Start of Records provided
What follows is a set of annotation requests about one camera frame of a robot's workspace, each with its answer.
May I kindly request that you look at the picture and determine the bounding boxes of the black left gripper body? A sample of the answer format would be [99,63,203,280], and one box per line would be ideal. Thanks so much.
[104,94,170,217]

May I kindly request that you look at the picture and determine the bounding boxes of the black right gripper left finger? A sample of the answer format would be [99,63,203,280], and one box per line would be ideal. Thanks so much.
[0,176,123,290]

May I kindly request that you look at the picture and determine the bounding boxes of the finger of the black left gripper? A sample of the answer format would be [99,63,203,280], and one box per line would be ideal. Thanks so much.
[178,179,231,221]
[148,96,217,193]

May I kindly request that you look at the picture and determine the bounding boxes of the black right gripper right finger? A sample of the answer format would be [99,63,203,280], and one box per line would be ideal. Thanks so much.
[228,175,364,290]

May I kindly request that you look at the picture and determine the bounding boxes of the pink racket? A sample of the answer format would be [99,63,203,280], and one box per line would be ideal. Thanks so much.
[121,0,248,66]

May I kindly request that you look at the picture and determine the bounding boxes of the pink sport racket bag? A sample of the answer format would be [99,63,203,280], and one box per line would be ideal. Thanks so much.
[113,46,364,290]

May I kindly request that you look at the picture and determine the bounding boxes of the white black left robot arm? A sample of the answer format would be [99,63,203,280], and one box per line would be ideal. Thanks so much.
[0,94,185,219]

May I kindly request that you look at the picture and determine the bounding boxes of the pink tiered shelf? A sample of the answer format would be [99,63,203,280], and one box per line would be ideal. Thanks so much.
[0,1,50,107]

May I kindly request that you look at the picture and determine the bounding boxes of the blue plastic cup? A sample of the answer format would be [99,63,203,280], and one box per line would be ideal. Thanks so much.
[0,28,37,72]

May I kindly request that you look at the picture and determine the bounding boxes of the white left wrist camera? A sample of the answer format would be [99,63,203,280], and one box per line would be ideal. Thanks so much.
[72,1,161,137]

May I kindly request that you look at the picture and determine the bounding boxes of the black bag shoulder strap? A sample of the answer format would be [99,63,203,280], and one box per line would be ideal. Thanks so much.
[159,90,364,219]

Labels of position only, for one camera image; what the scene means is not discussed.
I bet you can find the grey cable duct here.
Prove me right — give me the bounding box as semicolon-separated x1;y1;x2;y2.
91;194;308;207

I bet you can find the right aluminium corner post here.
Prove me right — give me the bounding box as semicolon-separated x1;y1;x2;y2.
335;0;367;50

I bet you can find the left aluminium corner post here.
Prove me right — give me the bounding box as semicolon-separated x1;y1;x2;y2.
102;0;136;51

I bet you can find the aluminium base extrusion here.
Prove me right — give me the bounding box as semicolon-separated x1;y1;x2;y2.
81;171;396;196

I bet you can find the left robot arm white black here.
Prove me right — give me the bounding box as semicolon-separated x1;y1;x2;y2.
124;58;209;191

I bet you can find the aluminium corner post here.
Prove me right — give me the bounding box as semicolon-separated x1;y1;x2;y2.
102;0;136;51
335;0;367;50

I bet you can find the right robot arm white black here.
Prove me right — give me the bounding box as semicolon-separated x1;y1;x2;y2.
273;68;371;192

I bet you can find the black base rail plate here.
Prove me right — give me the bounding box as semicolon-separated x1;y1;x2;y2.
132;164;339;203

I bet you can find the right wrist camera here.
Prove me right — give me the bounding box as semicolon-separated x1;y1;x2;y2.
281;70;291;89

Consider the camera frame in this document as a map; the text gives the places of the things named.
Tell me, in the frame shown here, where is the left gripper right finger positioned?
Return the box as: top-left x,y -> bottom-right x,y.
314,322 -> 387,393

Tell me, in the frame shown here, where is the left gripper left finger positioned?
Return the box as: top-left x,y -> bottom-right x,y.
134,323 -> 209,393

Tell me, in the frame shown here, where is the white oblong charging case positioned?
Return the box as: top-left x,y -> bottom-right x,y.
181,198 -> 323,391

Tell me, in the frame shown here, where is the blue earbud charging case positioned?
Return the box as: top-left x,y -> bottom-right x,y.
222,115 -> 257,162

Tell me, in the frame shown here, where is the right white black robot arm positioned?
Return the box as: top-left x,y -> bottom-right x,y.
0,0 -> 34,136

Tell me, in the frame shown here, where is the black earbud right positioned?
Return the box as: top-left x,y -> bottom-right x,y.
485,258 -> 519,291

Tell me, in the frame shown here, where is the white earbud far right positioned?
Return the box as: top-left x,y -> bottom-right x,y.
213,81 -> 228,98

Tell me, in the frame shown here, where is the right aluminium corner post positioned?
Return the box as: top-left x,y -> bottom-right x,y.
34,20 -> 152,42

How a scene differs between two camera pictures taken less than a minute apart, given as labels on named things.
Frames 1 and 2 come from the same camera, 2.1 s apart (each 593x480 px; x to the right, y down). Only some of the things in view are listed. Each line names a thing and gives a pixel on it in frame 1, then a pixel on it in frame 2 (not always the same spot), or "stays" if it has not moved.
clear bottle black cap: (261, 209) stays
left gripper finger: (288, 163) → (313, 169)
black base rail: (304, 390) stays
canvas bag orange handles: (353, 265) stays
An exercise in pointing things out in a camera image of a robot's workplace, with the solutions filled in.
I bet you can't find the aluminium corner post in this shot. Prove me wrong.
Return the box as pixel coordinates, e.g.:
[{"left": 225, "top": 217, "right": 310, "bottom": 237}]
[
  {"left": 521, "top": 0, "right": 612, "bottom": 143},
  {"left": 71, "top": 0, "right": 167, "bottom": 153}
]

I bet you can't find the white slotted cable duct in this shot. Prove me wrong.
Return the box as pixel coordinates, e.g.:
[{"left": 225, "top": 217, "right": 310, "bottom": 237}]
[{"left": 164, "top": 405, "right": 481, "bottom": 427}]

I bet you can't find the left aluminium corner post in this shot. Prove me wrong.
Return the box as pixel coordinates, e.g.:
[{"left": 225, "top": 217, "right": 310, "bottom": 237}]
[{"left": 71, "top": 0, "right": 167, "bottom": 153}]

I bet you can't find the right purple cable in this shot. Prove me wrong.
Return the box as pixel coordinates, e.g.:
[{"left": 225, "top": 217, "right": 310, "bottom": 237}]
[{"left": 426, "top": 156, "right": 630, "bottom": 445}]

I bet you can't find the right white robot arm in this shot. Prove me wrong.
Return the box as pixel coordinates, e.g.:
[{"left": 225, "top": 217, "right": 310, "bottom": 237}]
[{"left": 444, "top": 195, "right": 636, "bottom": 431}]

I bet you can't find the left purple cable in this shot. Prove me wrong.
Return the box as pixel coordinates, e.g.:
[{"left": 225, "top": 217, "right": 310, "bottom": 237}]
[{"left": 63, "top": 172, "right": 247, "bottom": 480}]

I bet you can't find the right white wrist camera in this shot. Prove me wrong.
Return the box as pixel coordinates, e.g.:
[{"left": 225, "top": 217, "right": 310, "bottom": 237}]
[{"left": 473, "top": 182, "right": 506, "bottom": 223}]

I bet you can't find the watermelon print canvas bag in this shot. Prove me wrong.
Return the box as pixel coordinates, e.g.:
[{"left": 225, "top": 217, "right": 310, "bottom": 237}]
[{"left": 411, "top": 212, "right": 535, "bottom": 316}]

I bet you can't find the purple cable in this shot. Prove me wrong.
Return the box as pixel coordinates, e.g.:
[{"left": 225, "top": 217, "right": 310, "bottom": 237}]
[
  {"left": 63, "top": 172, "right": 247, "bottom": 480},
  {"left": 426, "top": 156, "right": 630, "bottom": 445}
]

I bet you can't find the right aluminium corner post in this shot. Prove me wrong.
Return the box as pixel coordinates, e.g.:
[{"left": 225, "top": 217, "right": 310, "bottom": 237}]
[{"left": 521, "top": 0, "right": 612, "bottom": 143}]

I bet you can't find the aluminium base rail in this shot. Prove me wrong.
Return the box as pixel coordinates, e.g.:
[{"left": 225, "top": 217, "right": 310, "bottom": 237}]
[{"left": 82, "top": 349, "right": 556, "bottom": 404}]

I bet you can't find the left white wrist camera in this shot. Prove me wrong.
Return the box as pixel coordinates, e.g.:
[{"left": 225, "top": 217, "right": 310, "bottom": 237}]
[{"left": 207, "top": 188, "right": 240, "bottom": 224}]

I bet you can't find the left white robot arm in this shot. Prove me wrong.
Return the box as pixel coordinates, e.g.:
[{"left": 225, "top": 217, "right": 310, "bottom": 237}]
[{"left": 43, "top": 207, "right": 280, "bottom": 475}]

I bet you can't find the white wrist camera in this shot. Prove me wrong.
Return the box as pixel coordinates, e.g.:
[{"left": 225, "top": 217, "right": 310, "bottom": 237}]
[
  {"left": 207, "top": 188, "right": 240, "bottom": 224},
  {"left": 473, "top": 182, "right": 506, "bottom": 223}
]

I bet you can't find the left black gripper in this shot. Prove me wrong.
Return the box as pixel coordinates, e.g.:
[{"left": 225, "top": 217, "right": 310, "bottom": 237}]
End of Records provided
| Task item |
Set down, exactly as they appear above, all lines from the one that has "far right positioned?" down to the one that has "Frames 1 and", including those two and no others.

| Expected output |
Tell me, in the frame shown here, where is the white earbud far right positioned?
Return the box as: top-left x,y -> bottom-right x,y.
213,81 -> 228,98

Tell me, in the frame shown here, where is the right aluminium corner post positioned?
Return the box as: top-left x,y -> bottom-right x,y.
34,20 -> 152,42

How a scene differs between two camera pictures taken less than a minute apart, given as labels on named things.
Frames 1 and 2 come from the same camera, 2.1 s apart (each 593x480 px; x to the right, y down). Only some of the things in view are listed. Each line names a thing and gives a pixel on it in frame 1, then a pixel on it in frame 2 (not always the same spot), or "stays" if it has not moved.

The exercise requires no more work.